**WHAT THIS TASK INVOLVES:**
Give every line of the listing word for word, beginning at the first and including the line with "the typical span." as the last.

· · · · · · ·

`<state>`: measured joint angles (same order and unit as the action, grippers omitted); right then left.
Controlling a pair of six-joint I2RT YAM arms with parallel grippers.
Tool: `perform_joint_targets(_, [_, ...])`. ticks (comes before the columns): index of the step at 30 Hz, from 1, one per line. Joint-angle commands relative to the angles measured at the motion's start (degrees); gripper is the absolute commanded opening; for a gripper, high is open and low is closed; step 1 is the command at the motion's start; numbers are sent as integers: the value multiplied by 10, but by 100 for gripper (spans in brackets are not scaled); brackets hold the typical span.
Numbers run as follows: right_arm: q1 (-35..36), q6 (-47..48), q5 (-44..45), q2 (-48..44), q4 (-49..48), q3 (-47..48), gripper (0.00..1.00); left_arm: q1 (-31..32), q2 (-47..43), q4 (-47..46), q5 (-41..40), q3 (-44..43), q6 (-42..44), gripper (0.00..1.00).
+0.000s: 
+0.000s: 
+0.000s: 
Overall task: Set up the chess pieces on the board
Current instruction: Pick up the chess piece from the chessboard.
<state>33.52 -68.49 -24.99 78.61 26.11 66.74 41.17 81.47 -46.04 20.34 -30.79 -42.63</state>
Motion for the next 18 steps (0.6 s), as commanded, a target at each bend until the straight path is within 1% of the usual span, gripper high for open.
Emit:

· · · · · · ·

**WORKED SOLUTION:**
`<state>`: measured joint angles (same order and unit as the action, grippers omitted); right then left.
Controlling a pair of six-joint I2RT YAM arms with parallel grippers.
Tool: `perform_joint_targets(_, [_, ...])`. ticks (comes before the columns): index of the step at 30 Hz, from 1, one per line. Joint-angle commands relative to the angles measured at the motion's start (degrees); gripper is the absolute commanded opening; for a gripper, high is open and low is closed; step 1 is the command at the motion's start; numbers are sent as integers: the value multiplied by 10, but by 100 for gripper (spans in brackets are not scaled); brackets hold the typical span.

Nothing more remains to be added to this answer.